Josh Collmenter, an early-season call up from Triple-A who tops out at 90 mph, will be pitching for the Diamondbacks.
The first two games were full of missed opportunities and questionable in-game decisions. Gibson’s intuition, which had served him so well for 162 games, had suddenly abandoned him.
Ian Kennedy was one out away from going seven innings, while only giving up two runs, in a game where he did not have his best stuff, laboring the last few innings. He was clearly not as sharp as he was nearly every time he took the field in the regular season.
Unfortunately for Kennedy and the Diamondbacks, any mistake would be one too many, since they were going against Yovani Gallardo, a pitcher who has completely silenced the Diamondbacks' bats during the regular season, and the first game of the NLDS was no different.
In the second game, the Diamondbacks were able to score some runs off Zach Greinke and stay in the game, despite a disappointing outing from Daniel Hudson.
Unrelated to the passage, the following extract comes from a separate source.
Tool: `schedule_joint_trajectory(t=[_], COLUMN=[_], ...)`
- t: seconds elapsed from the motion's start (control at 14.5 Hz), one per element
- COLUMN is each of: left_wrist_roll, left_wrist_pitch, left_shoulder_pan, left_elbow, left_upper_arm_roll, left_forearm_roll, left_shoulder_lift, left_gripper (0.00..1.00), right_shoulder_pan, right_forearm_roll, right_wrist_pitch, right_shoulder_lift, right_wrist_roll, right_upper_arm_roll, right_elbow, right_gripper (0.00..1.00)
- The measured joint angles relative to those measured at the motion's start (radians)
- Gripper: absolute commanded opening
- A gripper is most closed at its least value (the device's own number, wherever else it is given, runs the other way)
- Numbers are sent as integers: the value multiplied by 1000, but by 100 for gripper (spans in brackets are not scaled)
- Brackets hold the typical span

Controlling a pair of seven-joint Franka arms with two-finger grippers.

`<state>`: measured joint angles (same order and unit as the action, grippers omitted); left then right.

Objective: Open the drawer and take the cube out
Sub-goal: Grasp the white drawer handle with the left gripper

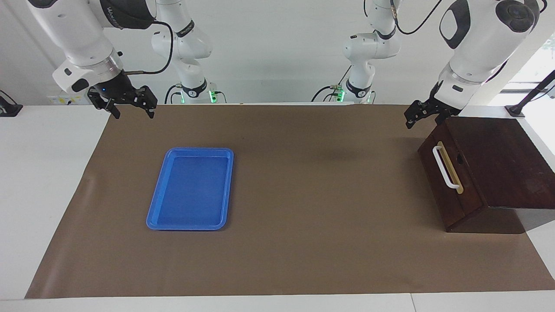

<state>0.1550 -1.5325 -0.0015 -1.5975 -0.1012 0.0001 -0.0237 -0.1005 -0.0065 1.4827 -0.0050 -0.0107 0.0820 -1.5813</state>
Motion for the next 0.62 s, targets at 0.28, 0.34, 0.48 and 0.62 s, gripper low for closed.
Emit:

But they were undone when Brad Ziegler took over and proceeded to have one of the worst performances a pitcher could possibly imagine.
The Diamondbacks will need to have short memories if they are to get back in this series.
They will need to get back to the team that won 94 games, the team that was not afraid of any opponent and refused to believe they were out of it, no matter what the inning or what the score.
The Diamondbacks had the most come-from-behind wins of any team in baseball during the regular season. Now, they’ll need to stage their biggest comeback yet.